### Exercise prompt
Read through the data, and wherever a line holds the word "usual", write that line out.

### Supplied entries
○ ○ ○ ○ ○

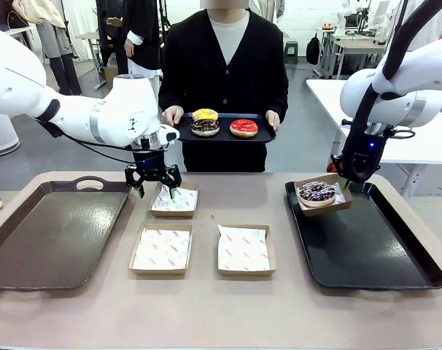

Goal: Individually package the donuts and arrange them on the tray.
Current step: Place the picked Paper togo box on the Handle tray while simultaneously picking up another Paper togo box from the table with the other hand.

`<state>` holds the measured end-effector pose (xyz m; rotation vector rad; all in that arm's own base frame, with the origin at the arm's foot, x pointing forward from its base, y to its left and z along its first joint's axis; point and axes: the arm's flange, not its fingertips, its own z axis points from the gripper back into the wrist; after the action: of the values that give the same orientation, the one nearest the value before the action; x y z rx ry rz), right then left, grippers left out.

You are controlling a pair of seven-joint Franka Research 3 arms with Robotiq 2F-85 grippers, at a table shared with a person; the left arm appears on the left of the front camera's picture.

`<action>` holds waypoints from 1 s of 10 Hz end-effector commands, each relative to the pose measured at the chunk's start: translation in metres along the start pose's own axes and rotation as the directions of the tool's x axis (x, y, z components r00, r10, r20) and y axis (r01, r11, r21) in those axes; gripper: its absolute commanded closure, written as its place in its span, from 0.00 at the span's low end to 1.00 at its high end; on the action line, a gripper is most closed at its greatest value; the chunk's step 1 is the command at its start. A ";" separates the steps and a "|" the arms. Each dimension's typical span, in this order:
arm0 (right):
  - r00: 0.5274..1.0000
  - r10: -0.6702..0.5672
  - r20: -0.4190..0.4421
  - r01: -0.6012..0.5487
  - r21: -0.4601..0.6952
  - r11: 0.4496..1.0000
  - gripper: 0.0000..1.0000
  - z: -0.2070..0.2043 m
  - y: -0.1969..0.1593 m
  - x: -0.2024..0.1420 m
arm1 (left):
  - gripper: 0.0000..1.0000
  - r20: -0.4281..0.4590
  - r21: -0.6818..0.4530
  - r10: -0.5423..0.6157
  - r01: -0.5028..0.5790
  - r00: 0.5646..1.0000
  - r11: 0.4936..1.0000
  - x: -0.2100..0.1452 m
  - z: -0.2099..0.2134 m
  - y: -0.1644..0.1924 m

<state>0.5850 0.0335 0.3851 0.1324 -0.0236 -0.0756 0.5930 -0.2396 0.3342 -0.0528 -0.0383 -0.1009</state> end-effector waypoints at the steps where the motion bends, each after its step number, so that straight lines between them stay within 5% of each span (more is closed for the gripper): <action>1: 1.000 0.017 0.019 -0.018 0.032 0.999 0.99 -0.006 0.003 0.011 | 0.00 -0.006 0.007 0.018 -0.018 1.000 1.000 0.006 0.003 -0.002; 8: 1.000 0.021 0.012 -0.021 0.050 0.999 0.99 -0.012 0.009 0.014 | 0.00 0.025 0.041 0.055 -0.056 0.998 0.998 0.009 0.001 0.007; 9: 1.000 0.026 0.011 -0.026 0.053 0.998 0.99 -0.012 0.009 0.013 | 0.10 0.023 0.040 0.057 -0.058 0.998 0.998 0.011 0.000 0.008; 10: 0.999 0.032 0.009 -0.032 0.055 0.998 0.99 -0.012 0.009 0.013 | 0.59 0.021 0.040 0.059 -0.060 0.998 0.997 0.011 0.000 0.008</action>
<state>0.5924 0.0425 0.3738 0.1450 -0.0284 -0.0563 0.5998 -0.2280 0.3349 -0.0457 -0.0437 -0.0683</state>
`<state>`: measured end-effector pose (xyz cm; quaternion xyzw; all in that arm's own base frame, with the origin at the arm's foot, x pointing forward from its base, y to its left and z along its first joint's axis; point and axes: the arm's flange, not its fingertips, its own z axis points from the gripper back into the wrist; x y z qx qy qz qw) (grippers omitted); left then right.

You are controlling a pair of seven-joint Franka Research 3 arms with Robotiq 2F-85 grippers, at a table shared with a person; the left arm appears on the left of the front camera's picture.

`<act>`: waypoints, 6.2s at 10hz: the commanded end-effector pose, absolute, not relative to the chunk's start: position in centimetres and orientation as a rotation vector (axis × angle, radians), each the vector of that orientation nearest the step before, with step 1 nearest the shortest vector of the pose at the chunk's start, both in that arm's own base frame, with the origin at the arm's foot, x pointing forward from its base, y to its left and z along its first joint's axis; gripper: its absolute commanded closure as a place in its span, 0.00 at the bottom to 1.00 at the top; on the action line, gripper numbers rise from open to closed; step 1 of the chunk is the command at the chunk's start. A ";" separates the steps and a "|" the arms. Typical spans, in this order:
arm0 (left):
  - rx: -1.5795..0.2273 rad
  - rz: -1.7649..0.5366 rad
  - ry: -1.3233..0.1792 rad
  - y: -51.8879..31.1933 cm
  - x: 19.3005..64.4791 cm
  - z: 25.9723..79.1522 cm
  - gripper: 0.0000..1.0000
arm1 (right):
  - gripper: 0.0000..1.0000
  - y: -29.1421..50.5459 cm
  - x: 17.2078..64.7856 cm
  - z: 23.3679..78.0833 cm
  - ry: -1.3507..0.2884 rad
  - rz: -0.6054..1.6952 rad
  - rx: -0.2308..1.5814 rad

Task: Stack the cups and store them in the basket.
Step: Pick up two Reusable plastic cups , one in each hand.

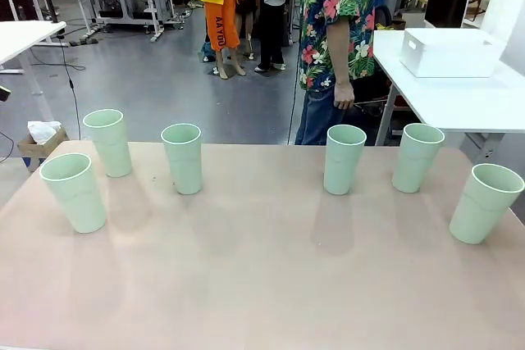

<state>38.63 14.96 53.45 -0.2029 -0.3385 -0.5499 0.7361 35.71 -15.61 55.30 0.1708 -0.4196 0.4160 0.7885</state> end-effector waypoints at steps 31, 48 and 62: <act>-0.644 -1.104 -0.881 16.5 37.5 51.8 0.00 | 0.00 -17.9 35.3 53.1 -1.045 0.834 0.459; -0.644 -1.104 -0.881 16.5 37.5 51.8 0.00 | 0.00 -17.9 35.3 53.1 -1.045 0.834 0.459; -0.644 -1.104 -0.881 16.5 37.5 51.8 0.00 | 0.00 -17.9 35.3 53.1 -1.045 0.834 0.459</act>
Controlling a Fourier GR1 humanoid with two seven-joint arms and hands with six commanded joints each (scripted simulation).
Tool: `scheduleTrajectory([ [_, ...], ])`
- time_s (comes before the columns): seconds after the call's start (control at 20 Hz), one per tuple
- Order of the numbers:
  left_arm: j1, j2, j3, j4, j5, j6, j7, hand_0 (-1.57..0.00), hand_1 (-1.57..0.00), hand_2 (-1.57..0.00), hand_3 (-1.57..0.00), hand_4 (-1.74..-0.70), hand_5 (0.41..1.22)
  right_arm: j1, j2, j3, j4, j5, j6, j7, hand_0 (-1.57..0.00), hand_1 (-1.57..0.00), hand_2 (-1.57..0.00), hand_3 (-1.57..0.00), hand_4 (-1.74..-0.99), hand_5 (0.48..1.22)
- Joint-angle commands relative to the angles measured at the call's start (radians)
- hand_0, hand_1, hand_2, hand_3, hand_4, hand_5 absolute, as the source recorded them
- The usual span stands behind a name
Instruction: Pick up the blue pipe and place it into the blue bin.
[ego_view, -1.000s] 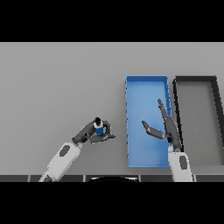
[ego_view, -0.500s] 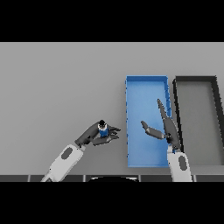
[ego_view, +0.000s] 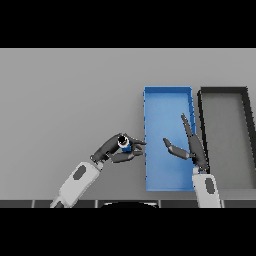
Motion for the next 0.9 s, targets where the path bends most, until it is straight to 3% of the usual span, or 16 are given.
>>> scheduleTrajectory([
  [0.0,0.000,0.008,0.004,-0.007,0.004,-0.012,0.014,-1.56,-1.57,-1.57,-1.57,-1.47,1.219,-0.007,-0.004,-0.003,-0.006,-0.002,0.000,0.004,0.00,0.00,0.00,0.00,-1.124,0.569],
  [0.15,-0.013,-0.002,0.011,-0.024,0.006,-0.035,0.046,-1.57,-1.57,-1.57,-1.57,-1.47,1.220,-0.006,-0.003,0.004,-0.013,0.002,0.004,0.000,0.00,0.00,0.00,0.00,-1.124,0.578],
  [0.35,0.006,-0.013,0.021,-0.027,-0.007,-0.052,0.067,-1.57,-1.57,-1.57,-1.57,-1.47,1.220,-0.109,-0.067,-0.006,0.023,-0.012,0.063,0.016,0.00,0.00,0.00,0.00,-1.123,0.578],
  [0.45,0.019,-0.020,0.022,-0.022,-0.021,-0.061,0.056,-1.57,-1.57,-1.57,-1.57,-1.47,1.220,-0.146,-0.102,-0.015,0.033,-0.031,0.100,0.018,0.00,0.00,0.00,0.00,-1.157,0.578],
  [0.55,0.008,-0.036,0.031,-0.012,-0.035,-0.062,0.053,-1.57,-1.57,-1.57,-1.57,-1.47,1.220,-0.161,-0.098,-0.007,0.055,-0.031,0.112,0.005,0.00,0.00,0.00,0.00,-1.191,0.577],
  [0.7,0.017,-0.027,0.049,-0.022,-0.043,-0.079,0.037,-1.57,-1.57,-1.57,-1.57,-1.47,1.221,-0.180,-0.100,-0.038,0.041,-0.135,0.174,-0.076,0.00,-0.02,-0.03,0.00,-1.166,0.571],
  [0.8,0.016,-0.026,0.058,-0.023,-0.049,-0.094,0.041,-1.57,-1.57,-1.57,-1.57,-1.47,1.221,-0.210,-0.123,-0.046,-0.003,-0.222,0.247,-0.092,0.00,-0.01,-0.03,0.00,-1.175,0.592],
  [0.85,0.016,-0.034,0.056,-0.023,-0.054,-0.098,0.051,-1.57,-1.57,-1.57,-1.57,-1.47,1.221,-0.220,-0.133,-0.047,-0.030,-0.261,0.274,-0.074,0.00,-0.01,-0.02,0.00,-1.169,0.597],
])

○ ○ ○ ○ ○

### Answer section
- The usual span stands behind a name
Motion for the next 0.9 s, targets where the path bends most, until it is straight to 3% of the usual span, or 16 are given.

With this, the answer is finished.